Retype, without pictures, the line holding "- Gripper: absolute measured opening" and each line below it through the final line.

---------------

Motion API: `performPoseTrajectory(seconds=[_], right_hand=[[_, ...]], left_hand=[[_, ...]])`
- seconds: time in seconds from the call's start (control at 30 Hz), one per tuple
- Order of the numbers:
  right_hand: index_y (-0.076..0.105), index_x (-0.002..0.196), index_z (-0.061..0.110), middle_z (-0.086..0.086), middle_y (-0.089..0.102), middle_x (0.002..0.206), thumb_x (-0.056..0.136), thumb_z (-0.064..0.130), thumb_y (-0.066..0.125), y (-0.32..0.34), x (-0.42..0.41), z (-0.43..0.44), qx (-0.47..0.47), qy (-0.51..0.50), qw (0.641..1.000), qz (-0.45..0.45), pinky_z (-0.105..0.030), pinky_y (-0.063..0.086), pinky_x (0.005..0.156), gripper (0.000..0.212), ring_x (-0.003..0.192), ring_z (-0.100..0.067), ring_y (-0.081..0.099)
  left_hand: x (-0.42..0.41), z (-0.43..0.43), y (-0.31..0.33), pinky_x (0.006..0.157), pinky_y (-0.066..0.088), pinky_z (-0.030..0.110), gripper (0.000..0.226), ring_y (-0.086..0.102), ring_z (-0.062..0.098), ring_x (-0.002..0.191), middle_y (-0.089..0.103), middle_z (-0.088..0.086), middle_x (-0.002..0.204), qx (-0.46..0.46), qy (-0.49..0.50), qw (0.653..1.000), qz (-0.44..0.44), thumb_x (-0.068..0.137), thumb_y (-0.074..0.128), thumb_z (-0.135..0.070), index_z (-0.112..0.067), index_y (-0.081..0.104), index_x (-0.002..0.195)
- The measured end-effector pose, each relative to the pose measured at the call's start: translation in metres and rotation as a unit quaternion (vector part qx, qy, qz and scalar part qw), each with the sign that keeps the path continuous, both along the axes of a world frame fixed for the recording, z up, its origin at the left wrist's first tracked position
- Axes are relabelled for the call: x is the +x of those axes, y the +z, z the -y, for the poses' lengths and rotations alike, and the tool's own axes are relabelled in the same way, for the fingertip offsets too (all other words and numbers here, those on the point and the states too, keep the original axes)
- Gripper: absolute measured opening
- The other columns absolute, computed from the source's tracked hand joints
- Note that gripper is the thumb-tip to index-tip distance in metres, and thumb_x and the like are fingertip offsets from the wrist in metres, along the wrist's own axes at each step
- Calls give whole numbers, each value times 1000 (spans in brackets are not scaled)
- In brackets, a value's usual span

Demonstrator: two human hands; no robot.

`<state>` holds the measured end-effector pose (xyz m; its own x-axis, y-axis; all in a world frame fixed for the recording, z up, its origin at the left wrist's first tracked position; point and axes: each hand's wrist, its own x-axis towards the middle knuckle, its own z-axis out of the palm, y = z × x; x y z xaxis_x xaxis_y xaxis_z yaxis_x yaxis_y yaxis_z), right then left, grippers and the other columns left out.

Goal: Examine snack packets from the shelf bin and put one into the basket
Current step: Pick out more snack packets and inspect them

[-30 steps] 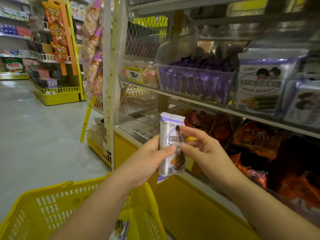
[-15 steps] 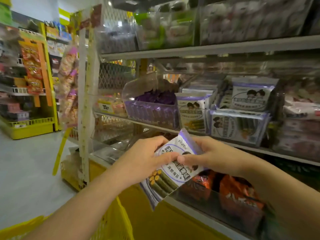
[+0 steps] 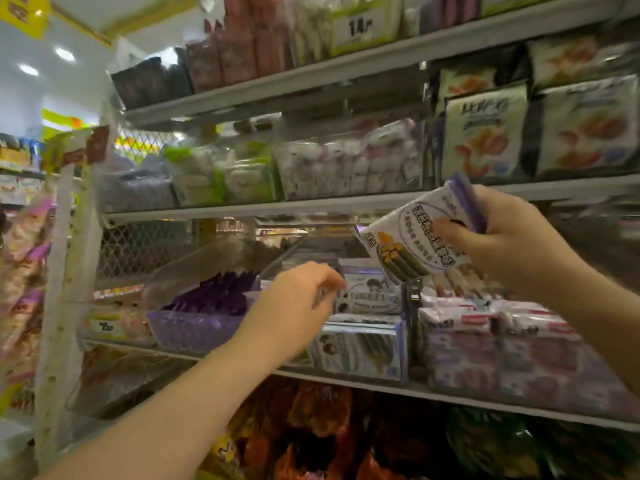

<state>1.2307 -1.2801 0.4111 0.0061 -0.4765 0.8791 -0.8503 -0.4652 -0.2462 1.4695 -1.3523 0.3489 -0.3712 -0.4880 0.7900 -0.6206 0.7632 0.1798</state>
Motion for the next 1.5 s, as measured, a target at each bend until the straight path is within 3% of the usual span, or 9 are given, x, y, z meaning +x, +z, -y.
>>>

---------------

#### YOUR RESPONSE
- Gripper: absolute measured opening
- The other columns absolute, computed from the source's tracked hand joints
- Note that gripper is the thumb-tip to index-tip distance in metres, and thumb_x and the like are fingertip offsets from the wrist in metres, along the wrist's own axes at each step
- Calls give whole numbers, each value times 1000 (spans in brackets are not scaled)
- In brackets, a value's usual span

Demonstrator: two human hands; no robot.

`<state>` holds the measured end-effector pose (xyz m; its own x-axis, y-axis; all in a world frame fixed for the recording, z up, its origin at the left wrist's first tracked position; point and axes: each hand's wrist, its own x-axis towards the middle knuckle, its own z-axis out of the palm, y = z × x; x y z xaxis_x xaxis_y xaxis_z yaxis_x yaxis_y yaxis_z), right then left, grippers and the other columns left out.

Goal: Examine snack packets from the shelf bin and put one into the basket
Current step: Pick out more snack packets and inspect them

[-30 steps] 
[-15 steps] 
[+0 steps] 

<state>1.2307 -1.2801 0.4111 0.0061 -0.4765 0.8791 -0.8503 -0.4652 -0.2462 1.4695 -1.3523 0.3489 -0.3712 -0.4880 0.7900 -0.6206 0.7632 0.1798</state>
Motion for the next 1.5 s, as measured, a target at each bend until the straight path is within 3% of the usual span, or 9 are given, x, y, z meaning +x, +z, -y.
>>>

No more work is left in this exercise.